### PROBLEM REQUIREMENTS
Give the number of lines in the data below where the word "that" appears, and nothing besides.

### DATA
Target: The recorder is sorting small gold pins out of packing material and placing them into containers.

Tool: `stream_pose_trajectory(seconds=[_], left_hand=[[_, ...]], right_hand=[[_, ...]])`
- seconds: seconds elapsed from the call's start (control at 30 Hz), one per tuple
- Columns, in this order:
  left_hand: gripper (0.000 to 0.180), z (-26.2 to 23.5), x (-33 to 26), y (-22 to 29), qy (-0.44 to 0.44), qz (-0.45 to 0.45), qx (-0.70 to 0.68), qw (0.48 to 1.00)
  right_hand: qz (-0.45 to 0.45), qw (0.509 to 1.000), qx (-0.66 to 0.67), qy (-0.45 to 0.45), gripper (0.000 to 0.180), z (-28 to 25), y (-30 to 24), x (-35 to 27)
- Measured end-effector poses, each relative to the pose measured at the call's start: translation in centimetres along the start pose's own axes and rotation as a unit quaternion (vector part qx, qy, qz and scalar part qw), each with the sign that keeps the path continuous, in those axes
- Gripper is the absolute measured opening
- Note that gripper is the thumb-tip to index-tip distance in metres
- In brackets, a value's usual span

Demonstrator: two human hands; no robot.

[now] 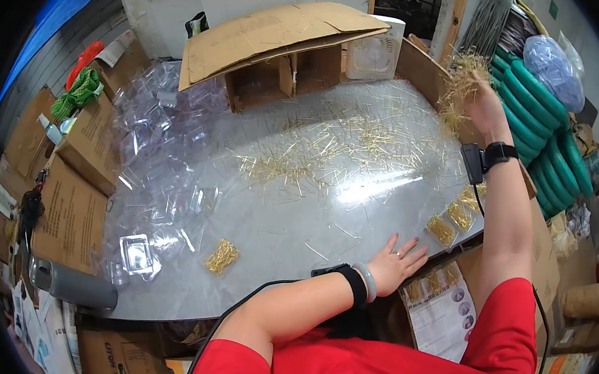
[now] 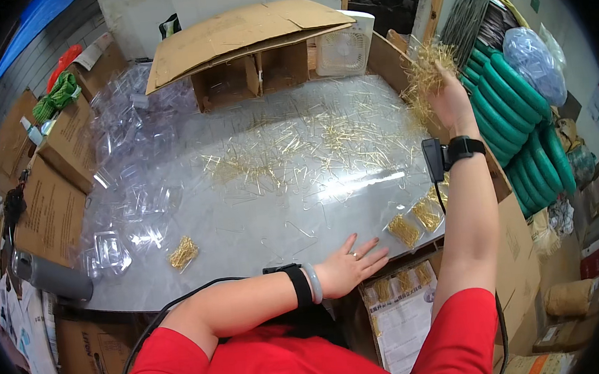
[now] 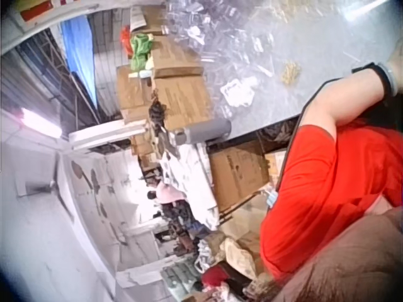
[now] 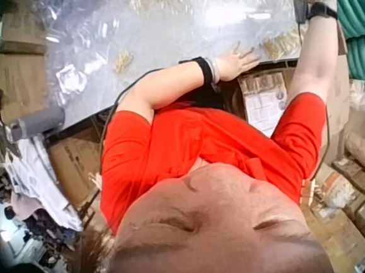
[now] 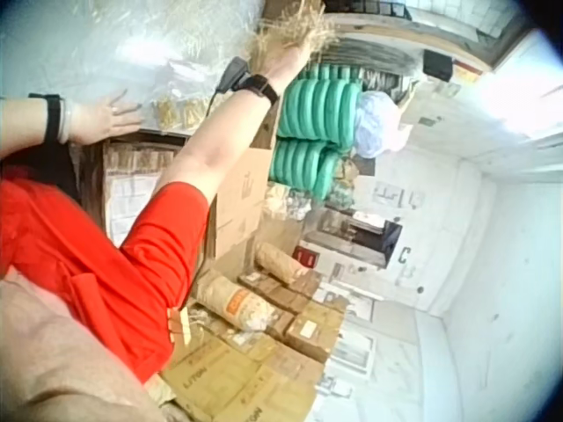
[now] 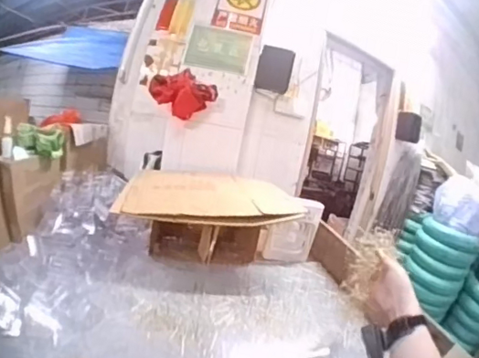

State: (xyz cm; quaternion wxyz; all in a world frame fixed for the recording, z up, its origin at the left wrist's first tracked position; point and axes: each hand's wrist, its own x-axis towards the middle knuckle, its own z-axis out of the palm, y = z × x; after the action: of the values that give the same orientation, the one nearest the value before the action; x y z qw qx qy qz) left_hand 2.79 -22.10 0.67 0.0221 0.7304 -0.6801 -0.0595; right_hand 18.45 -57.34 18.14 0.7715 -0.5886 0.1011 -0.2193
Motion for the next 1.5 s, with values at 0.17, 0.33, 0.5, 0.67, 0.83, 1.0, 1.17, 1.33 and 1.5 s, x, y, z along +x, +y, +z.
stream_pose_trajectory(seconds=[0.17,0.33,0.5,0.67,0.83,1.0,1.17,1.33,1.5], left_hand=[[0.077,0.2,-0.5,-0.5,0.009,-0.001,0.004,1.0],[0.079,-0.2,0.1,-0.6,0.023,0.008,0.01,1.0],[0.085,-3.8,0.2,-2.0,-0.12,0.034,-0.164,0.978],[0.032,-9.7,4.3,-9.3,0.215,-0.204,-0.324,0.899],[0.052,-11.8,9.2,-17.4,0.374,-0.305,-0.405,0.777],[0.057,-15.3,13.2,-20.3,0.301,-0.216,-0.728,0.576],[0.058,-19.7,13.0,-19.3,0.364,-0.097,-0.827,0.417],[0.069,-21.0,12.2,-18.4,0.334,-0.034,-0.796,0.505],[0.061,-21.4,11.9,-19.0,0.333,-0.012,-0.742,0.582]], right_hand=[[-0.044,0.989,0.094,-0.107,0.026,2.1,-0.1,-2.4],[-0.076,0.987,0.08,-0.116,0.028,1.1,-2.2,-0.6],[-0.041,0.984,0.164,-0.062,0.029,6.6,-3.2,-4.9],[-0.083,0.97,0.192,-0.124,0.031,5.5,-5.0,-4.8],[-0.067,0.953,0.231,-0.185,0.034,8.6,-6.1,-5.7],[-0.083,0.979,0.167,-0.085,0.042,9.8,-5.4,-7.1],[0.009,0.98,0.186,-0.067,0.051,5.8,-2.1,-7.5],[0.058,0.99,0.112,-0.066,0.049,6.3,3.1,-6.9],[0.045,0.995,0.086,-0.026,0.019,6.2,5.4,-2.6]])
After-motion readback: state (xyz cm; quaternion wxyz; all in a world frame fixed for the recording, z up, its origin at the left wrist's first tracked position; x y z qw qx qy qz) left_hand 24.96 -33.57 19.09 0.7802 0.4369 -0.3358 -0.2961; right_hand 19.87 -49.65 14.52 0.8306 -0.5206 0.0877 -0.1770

### RESULT
3